In any future negotiation, the United States should bear in mind three lessons from the latest round of talks that led to the Barbados Agreement:

  • The United States should avoid publicly humiliating Maduro. The United States should issue its demands and ultimatums privately. Private messaging will be more effective than public demands and ultimatums, which are likely to make Maduro dig in for fear of being publicly humiliated. Maduro has stated he wants respect from the United States and to be treated as an equal. The Trump administration’s direct engagements with Maduro have been discreet, which provides Maduro cover for making concessions and gives the U.S. government some room to adapt its approach as the situation changes. Avoiding public humiliation increases the likelihood that Maduro will accept a dignified exit.
  • The United States should avoid public all-or-nothing demands. On the one hand, the Barbados Agreement and sanctions relief handed the opposition a strong platform from which to select Machado as its candidate.
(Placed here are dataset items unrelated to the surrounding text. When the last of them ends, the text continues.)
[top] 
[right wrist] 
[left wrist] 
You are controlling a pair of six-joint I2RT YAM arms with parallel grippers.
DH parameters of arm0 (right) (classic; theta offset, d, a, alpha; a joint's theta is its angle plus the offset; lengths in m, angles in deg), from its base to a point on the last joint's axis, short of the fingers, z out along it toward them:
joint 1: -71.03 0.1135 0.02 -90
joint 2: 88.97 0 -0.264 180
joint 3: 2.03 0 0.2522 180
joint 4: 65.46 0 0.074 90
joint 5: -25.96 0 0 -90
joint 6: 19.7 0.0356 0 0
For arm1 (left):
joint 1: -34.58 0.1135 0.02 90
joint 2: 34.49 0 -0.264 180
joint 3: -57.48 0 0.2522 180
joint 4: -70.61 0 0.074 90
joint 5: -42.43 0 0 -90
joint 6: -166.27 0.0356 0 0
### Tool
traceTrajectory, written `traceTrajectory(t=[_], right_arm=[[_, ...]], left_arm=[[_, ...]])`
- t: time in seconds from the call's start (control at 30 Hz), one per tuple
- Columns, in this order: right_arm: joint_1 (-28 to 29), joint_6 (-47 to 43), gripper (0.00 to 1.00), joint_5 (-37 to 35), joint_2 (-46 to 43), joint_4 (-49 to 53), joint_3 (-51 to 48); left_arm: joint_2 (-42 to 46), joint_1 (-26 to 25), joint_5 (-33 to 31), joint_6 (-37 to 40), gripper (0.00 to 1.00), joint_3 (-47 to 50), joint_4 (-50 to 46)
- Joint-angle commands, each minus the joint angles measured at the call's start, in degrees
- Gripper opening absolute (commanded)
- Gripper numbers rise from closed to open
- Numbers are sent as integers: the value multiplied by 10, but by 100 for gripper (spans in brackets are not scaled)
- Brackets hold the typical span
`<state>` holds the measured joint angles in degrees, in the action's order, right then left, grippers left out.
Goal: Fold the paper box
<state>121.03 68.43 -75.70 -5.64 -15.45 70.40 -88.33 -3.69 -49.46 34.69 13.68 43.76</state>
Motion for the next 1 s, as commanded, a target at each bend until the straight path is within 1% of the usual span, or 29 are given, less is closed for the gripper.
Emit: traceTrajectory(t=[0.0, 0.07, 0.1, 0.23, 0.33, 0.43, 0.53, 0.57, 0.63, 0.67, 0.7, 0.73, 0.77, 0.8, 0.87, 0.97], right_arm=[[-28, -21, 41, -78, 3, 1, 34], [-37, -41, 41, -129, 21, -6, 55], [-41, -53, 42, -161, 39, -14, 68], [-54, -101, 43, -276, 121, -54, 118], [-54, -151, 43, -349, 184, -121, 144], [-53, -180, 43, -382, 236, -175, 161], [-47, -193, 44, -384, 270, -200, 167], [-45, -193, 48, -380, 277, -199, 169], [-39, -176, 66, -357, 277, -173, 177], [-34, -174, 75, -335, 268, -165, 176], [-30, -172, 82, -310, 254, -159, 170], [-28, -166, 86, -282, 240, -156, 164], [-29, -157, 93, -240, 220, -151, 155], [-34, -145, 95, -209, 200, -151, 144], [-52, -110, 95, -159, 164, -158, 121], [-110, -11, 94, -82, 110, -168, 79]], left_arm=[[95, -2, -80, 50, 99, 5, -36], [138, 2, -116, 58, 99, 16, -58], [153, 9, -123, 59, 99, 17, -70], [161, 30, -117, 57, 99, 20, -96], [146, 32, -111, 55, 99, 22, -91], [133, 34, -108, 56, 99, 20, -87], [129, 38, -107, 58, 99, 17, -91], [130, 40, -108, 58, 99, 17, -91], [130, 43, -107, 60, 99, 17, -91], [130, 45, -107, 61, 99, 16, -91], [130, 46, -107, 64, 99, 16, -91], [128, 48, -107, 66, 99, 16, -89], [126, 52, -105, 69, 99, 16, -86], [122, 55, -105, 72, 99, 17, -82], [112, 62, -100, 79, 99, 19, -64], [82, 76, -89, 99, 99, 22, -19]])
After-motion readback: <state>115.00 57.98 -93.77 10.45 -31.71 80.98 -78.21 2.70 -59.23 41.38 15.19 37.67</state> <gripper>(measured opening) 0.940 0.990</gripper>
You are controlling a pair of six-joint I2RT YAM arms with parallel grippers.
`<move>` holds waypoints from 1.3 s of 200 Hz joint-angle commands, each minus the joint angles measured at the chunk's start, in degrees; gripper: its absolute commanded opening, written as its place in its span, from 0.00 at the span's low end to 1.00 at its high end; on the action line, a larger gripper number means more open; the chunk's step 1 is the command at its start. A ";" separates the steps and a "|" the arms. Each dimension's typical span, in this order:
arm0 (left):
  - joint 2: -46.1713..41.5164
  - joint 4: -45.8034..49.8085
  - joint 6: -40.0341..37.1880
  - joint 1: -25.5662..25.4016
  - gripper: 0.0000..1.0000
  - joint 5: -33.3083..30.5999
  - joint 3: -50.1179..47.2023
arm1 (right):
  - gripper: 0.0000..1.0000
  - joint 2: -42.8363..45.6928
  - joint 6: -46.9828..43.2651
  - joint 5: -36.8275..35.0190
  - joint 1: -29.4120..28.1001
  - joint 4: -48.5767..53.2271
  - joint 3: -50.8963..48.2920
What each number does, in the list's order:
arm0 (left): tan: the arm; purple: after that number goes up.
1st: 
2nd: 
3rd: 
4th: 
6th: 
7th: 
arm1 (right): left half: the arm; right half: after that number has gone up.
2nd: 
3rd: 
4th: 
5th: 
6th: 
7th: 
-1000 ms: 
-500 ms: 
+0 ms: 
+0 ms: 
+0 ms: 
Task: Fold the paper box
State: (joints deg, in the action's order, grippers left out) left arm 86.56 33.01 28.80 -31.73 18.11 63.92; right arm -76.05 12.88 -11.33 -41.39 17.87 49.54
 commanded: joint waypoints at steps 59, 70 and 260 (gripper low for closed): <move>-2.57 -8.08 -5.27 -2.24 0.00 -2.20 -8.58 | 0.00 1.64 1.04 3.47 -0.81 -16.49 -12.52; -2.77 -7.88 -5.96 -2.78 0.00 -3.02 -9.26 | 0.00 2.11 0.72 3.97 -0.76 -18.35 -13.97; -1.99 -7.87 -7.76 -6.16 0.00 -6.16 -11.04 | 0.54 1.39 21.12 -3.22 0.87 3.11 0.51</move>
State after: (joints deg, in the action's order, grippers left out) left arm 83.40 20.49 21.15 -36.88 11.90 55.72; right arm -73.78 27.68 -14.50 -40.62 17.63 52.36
On the other hand, the strong primary results may have changed the Maduro regime’s calculus about its willingness to follow through on the agreement, putting at risk the electoral roadmap. Future talks should consider how to strategically tie actions and progress to concessions, with the goal of increasing the likelihood of compliance by the Maduro regime and securing U.S. interests.
  • The United States should not overvalue sanctions relief. The U.S. government sees sanctions relief as a major concession. But it is possible the Maduro regime, which has survived years of maximum pressure sanctions, does not see it that way. The Maduro regime’s blatant disregard for the Barbados Agreement, which resulted in the revocation of the sanctions relief the United States had issued, indicates that Maduro was only willing to go so far for sanctions relief and that the reimposition of sanctions was not a significant deterrent.

The United States position on past talks between Maduro and the opposition has significantly influenced their outcome. Until now, the United States has been involved behind-the-scenes or remained publicly opposed to these discussions. That can no longer be the case. The U.S. military deployment now put Washington at center stage for any further developments. To advance the cause of democracy in Venezuela, only the United States can de-escalate the situation by bringing Maduro to the table and negotiating a peaceful solution.

This work represents the views and opinions solely of the author. The Council on Foreign Relations is an independent, nonpartisan membership organization, think tank, and publisher, and takes no institutional positions on matters of policy.